Einen ersten konkreten Tipp zur Verbesserung der Situation, abgesehen von zahlreichen Materialien und Fortbildungsmöglichkeiten, hatte die Expertin für die Teilnehmenden am Ende noch: „Wir müssen lernen, selbstverständlicher über dieses Thema zu sprechen. Auch mit Kindern und Jugendlichen und auch in Konfigruppen, dem Kindergottesdienst und Pfadfindergruppen.“
Die Evangelische Jugend von Westfalen - aktiv!

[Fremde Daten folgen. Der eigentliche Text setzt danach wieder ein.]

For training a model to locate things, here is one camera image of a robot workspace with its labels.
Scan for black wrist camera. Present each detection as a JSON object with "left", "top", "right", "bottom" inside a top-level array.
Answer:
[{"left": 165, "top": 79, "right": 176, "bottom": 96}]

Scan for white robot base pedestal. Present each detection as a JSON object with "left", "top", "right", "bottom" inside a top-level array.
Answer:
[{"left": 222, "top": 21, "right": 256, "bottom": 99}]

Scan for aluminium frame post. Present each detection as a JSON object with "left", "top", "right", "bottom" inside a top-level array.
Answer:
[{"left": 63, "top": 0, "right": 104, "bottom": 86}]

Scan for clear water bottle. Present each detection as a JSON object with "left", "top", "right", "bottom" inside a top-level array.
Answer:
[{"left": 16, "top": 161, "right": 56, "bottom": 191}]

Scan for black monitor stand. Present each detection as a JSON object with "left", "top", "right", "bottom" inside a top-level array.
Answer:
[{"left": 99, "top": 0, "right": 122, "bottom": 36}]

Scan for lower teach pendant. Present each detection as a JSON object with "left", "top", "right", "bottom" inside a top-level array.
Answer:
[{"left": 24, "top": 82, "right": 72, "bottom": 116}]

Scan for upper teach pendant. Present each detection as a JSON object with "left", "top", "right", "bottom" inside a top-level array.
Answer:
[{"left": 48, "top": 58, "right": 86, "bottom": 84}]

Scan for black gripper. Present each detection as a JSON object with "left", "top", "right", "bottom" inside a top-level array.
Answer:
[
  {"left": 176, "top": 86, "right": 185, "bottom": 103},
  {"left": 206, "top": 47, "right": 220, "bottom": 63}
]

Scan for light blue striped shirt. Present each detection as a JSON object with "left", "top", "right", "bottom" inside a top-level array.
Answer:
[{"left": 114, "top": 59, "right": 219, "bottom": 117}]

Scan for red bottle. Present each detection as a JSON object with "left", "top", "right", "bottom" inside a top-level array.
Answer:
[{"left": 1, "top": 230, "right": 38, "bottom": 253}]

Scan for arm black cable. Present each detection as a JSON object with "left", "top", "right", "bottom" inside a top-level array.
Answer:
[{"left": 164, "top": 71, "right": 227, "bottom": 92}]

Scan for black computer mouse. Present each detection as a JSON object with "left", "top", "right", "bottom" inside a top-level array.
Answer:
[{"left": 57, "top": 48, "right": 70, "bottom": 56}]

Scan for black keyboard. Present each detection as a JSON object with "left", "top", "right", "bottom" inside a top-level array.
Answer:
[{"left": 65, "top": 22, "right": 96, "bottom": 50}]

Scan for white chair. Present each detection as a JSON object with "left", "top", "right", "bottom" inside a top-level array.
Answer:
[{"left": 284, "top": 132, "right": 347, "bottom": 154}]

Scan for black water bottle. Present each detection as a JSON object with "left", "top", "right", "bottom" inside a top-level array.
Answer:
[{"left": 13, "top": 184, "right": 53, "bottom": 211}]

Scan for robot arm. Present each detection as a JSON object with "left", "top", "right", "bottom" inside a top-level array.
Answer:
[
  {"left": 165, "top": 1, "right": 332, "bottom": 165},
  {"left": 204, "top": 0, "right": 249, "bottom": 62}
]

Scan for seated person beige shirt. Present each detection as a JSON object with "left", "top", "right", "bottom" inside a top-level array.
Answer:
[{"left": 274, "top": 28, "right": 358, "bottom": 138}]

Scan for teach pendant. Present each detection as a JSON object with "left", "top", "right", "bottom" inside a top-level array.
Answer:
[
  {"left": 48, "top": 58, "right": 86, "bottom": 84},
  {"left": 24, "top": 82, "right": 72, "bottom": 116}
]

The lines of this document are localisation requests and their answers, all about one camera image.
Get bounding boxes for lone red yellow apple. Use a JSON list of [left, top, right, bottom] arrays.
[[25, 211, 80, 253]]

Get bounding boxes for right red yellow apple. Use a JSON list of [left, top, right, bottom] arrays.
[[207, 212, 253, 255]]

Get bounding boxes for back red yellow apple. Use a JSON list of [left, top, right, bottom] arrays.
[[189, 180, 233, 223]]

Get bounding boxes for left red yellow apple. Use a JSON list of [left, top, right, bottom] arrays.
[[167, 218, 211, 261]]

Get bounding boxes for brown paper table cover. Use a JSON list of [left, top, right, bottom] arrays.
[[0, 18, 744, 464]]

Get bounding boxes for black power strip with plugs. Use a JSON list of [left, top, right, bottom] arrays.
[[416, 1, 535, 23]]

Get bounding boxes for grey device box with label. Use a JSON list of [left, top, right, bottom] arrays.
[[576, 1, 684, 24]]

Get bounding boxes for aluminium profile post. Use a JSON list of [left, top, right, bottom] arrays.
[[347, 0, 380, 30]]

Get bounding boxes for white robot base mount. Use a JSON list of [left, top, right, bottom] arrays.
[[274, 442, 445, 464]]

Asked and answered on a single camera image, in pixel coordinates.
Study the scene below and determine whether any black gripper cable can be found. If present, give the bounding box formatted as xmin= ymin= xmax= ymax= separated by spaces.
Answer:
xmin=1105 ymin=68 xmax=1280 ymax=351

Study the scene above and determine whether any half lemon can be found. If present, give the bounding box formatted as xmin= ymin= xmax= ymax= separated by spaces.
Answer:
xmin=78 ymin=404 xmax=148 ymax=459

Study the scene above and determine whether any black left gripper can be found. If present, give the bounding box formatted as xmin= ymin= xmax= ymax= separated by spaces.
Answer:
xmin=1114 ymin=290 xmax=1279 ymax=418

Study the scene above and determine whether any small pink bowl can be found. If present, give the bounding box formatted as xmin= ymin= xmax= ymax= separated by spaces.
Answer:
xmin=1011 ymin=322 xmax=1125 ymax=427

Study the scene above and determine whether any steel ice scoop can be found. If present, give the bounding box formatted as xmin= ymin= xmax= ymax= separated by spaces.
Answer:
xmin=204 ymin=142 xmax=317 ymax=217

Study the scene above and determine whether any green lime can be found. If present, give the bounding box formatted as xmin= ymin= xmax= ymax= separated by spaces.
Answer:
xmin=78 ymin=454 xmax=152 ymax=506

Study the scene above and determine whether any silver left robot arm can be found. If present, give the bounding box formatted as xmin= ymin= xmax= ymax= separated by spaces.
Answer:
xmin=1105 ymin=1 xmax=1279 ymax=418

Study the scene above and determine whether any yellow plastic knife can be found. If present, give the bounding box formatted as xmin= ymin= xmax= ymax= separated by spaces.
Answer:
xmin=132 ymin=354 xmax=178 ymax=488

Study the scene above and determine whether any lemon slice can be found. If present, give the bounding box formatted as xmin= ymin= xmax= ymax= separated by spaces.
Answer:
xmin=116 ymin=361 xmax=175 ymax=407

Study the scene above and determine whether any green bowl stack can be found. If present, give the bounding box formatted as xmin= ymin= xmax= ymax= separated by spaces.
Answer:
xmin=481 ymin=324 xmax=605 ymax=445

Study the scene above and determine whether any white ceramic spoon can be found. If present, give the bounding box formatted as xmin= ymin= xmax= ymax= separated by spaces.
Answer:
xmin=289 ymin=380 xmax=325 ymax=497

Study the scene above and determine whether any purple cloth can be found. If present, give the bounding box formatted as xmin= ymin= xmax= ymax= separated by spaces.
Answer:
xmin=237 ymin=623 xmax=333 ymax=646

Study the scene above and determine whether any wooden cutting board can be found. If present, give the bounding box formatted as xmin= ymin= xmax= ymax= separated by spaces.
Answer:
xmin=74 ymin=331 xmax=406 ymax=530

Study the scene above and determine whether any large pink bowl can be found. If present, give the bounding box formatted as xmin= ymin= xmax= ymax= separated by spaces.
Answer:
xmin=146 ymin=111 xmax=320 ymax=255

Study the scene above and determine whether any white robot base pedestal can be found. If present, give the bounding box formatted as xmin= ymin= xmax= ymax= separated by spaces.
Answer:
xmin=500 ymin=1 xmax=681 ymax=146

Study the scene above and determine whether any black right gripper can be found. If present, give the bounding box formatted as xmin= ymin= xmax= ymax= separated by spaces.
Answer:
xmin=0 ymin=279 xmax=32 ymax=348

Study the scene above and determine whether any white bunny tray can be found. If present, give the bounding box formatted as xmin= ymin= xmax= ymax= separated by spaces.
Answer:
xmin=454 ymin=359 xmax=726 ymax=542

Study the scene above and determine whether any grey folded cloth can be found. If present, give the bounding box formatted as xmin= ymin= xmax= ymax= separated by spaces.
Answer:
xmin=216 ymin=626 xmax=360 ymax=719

Bereits im Jahr 2012 veröffentlichten die evangelischen Jugenden Rheinland, Westfalen und Lippe mit der gemeinsamen Geschäftsstelle AEJ-NRW die Broschüre „Ermutigen, Begleiten, Schützen“, eine Handreichung für Mitarbeitende in der evangelischen Jugend zum Umgang mit sexualisierter Gewalt. Ganz aktuell erscheint nun eine völlig überarbeitete, inzwischen 84 Seiten starke, Neuauflage der Broschüre im lila Cover. Behandelte Themen sind u.a. Peer-Gewalt, Schutz im digitalen Raum, Strategien von Täter*innen und Schutzkonzepte. Zusätzlich enthält die Broschüre praktische Gruppenübungen für Schulungen und Fortbildungen sowie die aktuellen Selbstverpflichtungserklärungen der Jugendarbeit der jeweiligen Landeskirchen.
Die Online-Veranstaltungsreihe unterstützt Mitarbeitende dabei, sprach- und handlungsfähiger zu werden, inhaltlich tragfähige Konzepte zu erarbeiten, fachliche Expertise aufzubauen und an verlässlichen strukturellen Rahmenbedingungen mitzuwirken.